- [Records shown]:
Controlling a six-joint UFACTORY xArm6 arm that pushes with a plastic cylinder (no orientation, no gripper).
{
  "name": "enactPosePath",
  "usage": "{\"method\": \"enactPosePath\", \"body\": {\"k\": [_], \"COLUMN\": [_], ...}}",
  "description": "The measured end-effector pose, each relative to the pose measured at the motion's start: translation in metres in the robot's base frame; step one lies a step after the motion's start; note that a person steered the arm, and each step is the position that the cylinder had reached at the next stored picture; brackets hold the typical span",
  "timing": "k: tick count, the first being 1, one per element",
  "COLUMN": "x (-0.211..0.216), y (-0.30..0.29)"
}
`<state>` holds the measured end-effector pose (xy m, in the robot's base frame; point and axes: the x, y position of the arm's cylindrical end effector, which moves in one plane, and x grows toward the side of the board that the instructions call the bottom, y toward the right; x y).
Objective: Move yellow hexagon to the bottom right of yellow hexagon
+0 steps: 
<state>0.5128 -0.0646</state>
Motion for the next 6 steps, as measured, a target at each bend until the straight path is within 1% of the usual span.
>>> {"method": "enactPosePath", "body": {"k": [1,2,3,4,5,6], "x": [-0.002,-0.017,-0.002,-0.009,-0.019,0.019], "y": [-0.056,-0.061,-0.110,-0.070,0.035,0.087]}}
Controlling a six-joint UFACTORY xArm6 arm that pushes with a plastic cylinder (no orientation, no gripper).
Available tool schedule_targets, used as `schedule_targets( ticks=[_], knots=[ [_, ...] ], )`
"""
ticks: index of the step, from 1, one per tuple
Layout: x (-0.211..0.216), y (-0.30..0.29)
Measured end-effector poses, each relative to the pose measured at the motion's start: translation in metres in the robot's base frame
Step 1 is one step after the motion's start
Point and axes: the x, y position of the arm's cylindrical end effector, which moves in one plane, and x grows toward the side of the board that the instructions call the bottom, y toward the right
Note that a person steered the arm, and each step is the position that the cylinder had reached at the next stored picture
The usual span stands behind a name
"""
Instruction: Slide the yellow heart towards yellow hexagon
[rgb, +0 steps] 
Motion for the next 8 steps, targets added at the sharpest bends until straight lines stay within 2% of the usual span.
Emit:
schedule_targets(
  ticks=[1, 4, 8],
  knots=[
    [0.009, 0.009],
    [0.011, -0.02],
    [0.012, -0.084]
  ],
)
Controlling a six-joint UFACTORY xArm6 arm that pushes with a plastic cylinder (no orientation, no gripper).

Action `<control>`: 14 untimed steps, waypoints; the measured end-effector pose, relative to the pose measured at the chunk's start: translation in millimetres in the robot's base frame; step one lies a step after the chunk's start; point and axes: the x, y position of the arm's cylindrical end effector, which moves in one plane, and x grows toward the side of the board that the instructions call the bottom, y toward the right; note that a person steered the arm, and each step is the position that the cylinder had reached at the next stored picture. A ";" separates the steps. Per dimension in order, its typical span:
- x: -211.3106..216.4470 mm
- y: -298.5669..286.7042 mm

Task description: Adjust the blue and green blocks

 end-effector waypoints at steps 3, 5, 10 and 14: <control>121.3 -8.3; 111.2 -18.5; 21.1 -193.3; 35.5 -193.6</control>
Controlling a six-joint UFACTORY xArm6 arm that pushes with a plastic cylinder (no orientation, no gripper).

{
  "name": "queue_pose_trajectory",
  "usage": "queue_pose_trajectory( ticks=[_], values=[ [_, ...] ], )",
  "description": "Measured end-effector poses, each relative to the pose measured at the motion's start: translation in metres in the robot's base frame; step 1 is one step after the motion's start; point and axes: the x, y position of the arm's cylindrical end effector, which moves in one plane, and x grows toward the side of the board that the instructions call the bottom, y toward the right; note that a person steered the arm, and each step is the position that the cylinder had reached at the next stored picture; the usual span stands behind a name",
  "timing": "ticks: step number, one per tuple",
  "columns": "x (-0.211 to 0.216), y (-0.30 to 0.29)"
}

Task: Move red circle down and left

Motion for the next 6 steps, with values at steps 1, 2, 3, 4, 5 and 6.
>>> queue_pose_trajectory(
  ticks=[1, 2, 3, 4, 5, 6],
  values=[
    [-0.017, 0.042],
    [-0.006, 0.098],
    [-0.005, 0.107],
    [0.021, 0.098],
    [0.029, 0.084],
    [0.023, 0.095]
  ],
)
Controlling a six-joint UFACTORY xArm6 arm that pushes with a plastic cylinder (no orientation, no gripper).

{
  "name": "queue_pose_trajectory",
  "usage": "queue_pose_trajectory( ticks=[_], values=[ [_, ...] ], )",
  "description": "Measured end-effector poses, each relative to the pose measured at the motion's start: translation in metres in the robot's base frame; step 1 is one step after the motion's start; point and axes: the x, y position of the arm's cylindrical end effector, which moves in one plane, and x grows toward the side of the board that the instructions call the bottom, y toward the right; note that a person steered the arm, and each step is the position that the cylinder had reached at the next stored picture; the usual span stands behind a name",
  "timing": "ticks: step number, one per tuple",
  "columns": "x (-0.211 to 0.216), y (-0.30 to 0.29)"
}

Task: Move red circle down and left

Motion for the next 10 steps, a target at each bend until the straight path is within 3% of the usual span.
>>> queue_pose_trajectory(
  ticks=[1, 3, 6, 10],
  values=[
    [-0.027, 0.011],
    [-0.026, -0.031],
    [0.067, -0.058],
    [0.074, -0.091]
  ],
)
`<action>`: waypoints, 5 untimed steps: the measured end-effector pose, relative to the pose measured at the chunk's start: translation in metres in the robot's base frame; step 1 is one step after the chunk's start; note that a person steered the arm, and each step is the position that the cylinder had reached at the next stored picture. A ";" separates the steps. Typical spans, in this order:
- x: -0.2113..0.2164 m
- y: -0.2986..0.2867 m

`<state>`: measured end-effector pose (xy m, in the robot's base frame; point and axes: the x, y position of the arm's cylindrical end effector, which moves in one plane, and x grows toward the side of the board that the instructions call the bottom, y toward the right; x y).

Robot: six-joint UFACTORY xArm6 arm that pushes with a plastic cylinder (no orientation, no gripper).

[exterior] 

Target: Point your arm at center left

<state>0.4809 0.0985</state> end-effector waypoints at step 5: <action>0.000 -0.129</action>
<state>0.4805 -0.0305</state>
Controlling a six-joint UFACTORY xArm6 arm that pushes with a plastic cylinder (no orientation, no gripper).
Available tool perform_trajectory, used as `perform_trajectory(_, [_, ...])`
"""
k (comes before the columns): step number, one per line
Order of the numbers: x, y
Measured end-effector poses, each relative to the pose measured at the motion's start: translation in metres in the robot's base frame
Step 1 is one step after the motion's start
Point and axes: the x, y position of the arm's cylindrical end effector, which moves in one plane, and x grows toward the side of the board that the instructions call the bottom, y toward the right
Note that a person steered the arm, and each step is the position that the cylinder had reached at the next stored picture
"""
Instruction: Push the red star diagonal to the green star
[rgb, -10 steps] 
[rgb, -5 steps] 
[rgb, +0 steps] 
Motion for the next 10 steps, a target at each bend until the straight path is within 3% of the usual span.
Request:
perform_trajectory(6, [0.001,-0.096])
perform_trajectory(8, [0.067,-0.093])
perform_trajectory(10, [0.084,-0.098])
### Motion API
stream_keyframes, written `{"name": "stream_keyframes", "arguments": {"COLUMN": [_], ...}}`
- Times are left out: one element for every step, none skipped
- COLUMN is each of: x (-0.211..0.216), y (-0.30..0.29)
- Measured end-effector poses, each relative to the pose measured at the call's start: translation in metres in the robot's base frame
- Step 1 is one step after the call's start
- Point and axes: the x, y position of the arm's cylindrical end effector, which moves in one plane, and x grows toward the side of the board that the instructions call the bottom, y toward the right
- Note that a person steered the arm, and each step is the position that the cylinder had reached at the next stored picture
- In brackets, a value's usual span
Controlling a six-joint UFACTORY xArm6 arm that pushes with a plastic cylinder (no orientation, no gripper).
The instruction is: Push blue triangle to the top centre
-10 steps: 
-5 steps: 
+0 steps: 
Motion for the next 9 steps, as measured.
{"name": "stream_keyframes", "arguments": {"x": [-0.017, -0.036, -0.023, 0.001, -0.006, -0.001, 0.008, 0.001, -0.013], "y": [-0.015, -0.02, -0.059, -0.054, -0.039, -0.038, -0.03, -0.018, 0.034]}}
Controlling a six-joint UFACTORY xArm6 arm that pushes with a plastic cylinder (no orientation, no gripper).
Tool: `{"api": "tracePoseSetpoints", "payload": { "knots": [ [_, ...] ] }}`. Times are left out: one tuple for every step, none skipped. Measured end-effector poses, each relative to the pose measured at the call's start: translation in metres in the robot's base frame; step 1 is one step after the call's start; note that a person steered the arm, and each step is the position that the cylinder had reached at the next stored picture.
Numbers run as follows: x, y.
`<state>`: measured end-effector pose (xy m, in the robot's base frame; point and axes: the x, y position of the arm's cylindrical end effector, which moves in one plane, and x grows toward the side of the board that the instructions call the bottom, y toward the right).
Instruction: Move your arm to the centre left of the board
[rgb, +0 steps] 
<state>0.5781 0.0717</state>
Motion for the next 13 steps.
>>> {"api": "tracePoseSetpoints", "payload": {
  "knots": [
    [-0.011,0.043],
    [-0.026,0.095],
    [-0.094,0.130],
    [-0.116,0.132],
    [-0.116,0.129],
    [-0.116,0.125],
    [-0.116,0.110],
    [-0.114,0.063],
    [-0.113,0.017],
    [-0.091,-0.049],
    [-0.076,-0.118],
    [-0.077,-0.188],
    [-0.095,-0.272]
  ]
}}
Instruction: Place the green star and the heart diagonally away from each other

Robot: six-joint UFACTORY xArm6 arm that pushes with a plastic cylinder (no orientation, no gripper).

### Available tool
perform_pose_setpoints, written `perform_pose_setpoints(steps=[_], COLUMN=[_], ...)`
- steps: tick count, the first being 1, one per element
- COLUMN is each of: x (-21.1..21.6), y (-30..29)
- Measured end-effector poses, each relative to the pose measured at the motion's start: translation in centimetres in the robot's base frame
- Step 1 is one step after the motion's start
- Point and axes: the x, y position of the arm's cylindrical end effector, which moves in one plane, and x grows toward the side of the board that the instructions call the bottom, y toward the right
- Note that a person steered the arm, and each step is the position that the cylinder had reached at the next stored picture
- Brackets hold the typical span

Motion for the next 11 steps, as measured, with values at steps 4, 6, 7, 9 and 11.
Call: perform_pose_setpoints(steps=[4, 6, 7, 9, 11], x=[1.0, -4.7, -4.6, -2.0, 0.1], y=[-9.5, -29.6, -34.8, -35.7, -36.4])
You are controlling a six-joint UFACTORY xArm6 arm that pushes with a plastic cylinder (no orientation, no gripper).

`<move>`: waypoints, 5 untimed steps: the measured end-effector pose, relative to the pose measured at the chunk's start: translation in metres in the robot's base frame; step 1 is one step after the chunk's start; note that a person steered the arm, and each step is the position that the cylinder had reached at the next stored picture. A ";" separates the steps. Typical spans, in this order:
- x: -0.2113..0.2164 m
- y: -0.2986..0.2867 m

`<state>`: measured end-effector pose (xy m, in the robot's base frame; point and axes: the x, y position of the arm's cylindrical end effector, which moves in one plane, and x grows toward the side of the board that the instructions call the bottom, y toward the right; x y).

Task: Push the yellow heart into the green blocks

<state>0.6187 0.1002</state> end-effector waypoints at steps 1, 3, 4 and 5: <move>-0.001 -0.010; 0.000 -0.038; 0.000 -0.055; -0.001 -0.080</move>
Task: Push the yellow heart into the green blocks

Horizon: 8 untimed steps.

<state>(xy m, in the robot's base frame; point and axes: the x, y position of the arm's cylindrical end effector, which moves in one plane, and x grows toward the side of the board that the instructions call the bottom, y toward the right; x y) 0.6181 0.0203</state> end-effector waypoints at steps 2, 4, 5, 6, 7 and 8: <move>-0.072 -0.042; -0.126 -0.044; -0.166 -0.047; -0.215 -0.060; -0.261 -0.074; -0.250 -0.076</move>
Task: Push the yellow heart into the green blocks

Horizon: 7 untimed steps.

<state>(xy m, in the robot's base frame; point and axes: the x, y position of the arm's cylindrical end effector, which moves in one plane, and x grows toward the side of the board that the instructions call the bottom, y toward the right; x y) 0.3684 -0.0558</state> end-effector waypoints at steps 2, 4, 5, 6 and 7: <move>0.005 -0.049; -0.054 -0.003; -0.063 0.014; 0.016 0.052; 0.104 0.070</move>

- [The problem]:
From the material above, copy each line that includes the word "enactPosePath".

- [Written reply]:
  "name": "enactPosePath",
  "usage": "{\"method\": \"enactPosePath\", \"body\": {\"k\": [_], \"COLUMN\": [_], ...}}",
>>> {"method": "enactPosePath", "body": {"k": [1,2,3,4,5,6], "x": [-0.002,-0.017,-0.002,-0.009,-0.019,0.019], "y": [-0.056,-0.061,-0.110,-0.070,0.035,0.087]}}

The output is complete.